The world's first fully electric plane has flown successfully for almost 15 minutes.

The world's first fully electric commercial aircraft took its inaugural test flight on Tuesday, taking off from the Canadian city of Vancouver and offering hope that airlines may one day end their polluting emissions.

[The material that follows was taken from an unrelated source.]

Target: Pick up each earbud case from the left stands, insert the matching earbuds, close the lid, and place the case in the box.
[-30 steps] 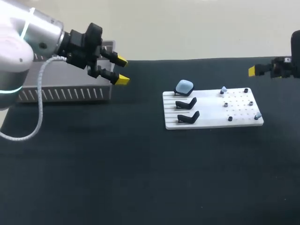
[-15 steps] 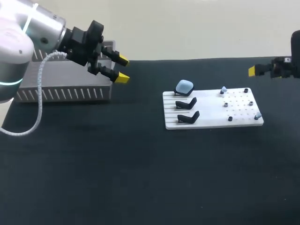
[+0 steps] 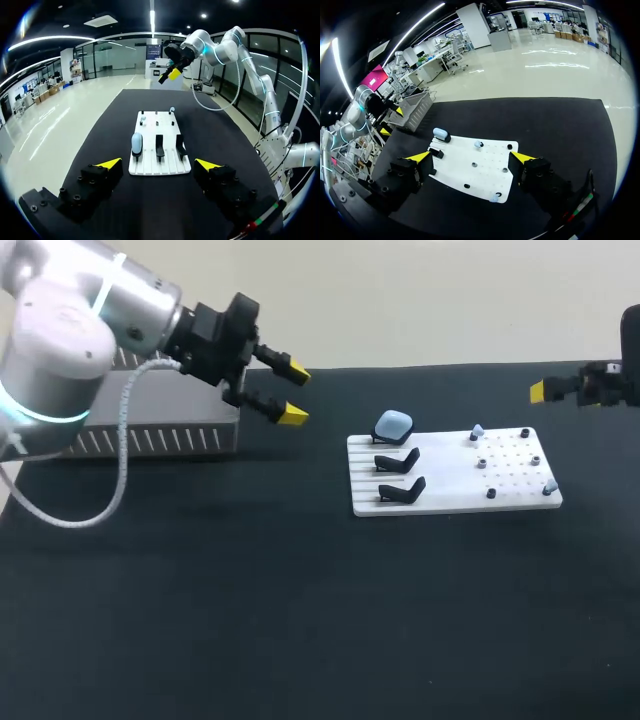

"This proves that commercial aviation in all-electric form can work," said Roei Ganzarski, chief executive of Seattle-based engineering firm magniX.
位于西雅图的工程公司magniX的CEO罗伊·甘扎斯基(Roei Ganzarski)说,“这证明了全电动形式的商业航空是可行的。”

The company designed the plane's motor and worked in partnership with Harbour Air, which ferries half a million passengers a year between Vancouver, Whistler ski resort and nearby islands and coastal communities.
该公司设计了飞机的马达,并与海港航空公司(Harbour Air)合作,后者每年要运送50万名乘客往返于温哥华、惠斯勒滑雪场及附近的岛屿和沿海的社群。

Ganzarski said the technology would mean significant cost savings for airlines -- not to mention zero emissions.

"This signifies the start of the electric aviation age," he told reporters.

Civil aviation is one of the fastest growing sources of carbon emissions as people increasingly take to the skies and new technologies have been slow to get off the ground.​

At 285 grammes of CO2 emitted per kilometre (mile) travelled by each passenger, airline industry emissions far exceed those from all other modes of transport, according to the European Environment Agency. The emissions contribute to global warming and climate change, which scientists say will unleash ever harsher droughts, superstorms, and sea-level rise.

The e-plane -- a 62-year-old, six-passenger DHC-2 de Havilland Beaver seaplane retrofitted with an electric motor –- was piloted by Greg McDougall, founder and chief executive of Harbour Air.
电动飞机由一架有62年历史的六座DHC-2德哈维兰海狸水上飞机改造而成,由海港航空的创始人和总裁格雷格·麦克杜兰(Greg McDougall)驾驶。

"For me that flight was just like flying a Beaver, but it was a Beaver on electric steroids. I actually had to back off on the power," he said.​

McDougall took the plane on a short loop along the Fraser River near Vancouver International Airport in front of around 100 onlookers soon after sunrise.